Flat Monthly Unique Players Mask Underlying Growth
Monthly unique players were flat year over year, a headline number that might suggest slowing engagement. Management said weakness at Jackpocket weighed on the metric and that excluding this unit, MUPs increased about 5%, indicating healthier underlying growth in the core franchise.
Outcome Variance and Earnings Volatility
The company reiterated that short‑term results remain sensitive to sports outcomes, with periods of unusually high hold, particularly in the NFL, boosting recent revenue. Such volatility can create noisy quarter‑to‑quarter comparisons and underscores that some of the margin strength may not fully repeat every period.

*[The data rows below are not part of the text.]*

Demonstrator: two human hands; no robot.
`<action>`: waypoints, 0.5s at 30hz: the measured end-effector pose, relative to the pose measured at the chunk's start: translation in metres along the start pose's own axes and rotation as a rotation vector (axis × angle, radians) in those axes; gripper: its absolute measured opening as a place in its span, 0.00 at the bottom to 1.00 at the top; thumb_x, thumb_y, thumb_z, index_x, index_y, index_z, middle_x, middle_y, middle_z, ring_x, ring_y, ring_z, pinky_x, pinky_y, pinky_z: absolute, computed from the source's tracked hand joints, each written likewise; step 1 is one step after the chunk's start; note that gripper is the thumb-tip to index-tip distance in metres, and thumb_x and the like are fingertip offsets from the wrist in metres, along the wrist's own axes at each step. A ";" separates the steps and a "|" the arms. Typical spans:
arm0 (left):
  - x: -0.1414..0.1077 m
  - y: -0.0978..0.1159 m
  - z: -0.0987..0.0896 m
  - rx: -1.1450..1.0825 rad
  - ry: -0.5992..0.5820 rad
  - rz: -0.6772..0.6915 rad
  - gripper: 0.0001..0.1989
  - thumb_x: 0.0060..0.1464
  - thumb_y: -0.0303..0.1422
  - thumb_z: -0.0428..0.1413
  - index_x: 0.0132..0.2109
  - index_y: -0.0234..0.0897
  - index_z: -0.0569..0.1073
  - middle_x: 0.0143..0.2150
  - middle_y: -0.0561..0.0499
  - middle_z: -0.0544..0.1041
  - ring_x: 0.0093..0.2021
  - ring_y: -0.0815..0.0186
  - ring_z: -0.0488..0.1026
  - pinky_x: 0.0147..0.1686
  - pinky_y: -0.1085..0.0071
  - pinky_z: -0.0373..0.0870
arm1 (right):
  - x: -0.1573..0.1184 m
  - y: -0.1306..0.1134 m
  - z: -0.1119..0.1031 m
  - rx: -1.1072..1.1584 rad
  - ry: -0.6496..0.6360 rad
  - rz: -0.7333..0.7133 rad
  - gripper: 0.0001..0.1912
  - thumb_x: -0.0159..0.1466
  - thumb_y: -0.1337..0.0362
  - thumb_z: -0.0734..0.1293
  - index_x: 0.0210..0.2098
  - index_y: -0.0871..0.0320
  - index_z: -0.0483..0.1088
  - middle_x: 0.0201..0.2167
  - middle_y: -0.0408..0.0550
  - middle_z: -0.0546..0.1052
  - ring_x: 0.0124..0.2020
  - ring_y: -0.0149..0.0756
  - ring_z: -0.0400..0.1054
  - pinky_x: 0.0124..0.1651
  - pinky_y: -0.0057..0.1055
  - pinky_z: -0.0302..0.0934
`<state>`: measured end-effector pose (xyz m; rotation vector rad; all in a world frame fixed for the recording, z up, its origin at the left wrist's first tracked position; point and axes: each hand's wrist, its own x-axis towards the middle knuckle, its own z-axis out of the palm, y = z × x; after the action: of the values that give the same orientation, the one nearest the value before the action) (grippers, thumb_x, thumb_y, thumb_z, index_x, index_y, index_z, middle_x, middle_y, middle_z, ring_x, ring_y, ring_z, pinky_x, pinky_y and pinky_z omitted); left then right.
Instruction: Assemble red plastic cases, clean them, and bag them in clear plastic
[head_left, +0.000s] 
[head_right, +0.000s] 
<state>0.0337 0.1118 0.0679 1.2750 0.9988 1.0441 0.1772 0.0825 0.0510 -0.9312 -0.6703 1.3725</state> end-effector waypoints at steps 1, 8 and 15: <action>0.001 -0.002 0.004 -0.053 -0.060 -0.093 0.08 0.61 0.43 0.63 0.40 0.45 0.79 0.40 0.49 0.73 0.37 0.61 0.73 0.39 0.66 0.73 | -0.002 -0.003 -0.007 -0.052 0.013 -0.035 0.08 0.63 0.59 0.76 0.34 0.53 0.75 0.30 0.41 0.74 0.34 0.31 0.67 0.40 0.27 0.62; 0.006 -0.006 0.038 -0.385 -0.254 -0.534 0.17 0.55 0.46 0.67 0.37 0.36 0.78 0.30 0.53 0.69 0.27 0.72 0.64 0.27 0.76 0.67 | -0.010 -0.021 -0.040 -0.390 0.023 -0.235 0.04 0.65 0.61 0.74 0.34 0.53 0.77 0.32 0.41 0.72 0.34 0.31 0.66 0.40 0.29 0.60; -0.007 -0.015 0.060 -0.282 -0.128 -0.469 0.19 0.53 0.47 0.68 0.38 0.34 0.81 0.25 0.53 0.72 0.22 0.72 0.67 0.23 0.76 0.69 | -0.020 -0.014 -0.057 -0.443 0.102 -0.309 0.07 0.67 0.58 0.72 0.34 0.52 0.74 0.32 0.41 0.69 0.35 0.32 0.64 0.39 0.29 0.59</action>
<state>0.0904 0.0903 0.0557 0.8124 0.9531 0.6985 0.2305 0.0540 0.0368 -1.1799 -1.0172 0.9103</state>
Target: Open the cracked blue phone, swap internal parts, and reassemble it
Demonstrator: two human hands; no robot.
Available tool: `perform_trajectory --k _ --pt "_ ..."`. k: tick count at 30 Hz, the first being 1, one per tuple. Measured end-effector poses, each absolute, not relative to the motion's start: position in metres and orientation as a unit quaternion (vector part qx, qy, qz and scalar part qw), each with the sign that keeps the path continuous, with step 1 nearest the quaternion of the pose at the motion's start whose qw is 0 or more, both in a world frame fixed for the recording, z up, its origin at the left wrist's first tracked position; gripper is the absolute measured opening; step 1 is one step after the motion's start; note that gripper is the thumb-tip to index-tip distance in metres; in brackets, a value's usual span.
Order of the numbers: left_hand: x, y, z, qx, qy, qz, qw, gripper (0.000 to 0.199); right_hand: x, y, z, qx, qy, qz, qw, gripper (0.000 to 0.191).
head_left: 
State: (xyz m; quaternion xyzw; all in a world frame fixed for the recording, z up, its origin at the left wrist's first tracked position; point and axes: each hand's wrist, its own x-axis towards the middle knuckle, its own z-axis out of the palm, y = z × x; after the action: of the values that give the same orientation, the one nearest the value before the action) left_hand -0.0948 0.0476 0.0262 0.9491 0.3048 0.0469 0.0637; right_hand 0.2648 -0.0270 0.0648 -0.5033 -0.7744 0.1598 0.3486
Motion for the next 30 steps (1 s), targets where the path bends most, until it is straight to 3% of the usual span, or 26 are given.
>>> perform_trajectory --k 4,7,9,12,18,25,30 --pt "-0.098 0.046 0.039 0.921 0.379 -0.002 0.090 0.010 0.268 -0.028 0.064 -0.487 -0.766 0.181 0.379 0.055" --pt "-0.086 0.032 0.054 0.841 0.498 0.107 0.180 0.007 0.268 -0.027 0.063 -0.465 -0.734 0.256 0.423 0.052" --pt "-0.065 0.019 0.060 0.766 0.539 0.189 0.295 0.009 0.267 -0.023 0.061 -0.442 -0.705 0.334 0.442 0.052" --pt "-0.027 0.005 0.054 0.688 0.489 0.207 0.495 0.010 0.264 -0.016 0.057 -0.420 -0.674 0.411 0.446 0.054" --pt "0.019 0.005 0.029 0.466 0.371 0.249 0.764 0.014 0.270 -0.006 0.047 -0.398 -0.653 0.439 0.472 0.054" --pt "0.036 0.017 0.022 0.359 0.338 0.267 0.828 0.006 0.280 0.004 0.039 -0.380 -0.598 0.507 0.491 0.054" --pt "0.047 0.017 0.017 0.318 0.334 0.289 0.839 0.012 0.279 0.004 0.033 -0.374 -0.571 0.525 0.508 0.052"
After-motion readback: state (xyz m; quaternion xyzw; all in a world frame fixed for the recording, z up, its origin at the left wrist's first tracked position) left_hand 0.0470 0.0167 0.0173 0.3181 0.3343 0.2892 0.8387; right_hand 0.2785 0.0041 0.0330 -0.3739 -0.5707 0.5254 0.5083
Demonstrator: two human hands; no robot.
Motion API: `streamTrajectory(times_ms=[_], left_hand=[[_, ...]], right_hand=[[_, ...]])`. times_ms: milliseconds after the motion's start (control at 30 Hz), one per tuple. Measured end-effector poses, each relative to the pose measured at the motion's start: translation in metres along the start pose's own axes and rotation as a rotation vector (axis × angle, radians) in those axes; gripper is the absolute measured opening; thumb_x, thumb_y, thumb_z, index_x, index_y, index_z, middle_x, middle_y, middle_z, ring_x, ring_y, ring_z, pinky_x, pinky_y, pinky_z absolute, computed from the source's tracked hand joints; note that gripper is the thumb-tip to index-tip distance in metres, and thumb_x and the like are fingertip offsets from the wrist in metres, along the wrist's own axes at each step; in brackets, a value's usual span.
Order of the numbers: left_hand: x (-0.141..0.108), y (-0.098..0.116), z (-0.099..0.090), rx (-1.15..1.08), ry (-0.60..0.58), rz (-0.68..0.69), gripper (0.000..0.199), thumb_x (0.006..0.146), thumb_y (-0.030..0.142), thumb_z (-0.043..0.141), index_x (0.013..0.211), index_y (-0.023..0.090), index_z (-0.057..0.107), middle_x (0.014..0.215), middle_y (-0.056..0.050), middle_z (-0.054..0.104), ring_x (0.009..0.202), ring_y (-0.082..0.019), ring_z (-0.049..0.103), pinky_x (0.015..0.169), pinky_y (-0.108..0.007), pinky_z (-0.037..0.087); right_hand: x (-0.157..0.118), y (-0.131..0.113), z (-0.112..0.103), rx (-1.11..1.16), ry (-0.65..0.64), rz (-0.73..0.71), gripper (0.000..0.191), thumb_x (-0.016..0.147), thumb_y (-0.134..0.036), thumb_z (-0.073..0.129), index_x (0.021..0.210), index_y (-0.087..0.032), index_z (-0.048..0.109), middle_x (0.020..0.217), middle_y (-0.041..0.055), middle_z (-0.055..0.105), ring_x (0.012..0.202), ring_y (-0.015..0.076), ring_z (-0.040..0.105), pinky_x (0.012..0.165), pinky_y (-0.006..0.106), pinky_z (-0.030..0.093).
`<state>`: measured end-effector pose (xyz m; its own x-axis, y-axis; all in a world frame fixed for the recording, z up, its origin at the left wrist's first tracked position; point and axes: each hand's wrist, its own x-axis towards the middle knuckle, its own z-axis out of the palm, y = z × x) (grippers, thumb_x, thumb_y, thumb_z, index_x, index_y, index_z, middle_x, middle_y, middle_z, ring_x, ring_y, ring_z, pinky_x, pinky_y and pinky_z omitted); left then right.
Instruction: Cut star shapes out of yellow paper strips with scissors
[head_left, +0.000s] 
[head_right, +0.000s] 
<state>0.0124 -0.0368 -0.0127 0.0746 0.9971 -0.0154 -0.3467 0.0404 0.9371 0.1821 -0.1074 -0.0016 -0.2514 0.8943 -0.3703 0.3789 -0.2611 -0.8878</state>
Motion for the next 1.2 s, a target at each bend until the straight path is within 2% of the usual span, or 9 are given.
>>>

Marketing and Promotional Spend Uncertainty
While the current promotional environment is described as rational, DraftKings plans to spend more to support Predictions and can flex marketing higher if needed. This approach introduces execution and return‑on‑investment risk, as management must balance growth ambitions against the discipline investors now expect on customer acquisition costs.
Monitoring Cannibalization and Cross‑Product Dynamics
Early data suggests Predictions has only slightly impacted January Sportsbook handle, mostly among lower‑margin customers, easing initial fears of cannibalization. Even so, management acknowledged that the long‑term mix between Predictions and Sportsbook will be important to watch, given potential shifts in user behavior and profitability.
Guidance and Forward‑Looking Outlook
Looking ahead, DraftKings’ 2026 guidance builds off a year in which revenue surpassed $6 billion and adjusted EBITDA topped $600 million, with Q4 margins at 17% indicating strong leverage. The company assumes stable tax regimes and targeted market entries while treating Predictions as upside, all as it continues to prioritize share repurchases alongside disciplined reinvestment.
DraftKings’ earnings call painted the picture of a maturing, profitable betting leader that is using its scale to fund the next wave of innovation in Predictions while returning cash to shareholders. Despite conservative guidance, early‑stage costs and execution questions, the blend of record results, margin expansion and optionality in new markets left the overall tone decidedly positive for long‑term investors.